Kini anakmu ini telah memahaminya...
Ayah, Ibu, walaupun kita telah berpisah, cerai pastilah sesuatu yang kalian hindari dalam keluarga kecil kita. Semua orang bahkan menganggap perceraian identik dengan petaka dalam keluarga, apalagi keluarga yang sudah tidak berdua saja. Kini anakmu telah dewasa. Telah mempelajari bahwa Tuhan memang tidak menyukai perpecahan dalam rumah tangga, tetapi Dia tidak melarangnya. Dari situlah ananda mulai memahami, bahwa ada alasan yang mendasari mengapa perceraian tetap kalian pilih.
Dulu memang ananda tidak terima. Dulu ananda meronta agar kita tetap bisa bersama. Tetapi kini anakmu memahami kenapa kita memang harus berpisah.

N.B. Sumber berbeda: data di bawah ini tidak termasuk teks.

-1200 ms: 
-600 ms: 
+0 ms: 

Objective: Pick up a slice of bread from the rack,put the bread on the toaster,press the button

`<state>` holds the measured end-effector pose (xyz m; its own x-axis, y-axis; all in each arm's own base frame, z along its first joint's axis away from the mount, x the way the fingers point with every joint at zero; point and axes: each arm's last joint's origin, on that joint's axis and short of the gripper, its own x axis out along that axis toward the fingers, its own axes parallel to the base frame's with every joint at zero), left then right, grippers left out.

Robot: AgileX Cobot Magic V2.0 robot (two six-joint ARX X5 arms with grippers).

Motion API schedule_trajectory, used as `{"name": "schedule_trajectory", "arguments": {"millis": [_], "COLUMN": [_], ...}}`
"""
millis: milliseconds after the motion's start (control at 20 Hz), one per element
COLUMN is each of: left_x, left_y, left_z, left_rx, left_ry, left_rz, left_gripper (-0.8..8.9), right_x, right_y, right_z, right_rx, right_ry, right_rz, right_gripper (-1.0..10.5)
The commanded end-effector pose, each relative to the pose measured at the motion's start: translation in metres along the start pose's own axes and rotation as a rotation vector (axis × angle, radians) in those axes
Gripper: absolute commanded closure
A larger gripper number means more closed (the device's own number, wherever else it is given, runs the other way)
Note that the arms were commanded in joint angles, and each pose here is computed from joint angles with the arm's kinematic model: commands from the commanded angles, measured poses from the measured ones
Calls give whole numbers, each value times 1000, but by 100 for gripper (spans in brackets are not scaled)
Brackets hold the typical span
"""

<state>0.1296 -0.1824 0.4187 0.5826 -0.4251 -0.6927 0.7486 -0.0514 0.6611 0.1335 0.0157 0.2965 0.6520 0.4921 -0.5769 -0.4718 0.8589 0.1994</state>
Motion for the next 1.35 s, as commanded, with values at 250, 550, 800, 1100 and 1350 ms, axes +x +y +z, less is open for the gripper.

Ayah, Ibu, Dulu Memang Ananda Masih Terlalu Lugu.
Duniaku dulu masih hanya sebatas mainan dan kudangan. Ananda belum paham tentang kehidupan yang ternyata tak semanis permen yang kalian belikan. Belum memahami bahwa ada masalah diantara kalian, karena di depanku kalian tetap dengan senyuman. Bersamaku kalian berikan rasa sayang dengan menutupi perdebatan.
Hingga Kalian Lelah Berpura-pura dan Kita Mulai Jarang Bermain Bertiga.
Ananda tak tahu dari mana dan bagaimana semua ini bermula. Kalian menutupi semua karena ingin ananda menikmati masa kecil yang bahagia. Ananda yang belum belia pun bertanya dengan polosnya, kenapa kita mulai jarang bermain bertiga?
"Ibu sibuk memasak kue untuk kita!" padahal dia sedang sendu."Ayah bekerja sayang. Buat beli mainan kesukaan kamu..." padahal ayah sengaja mengurangi waktu bertemu.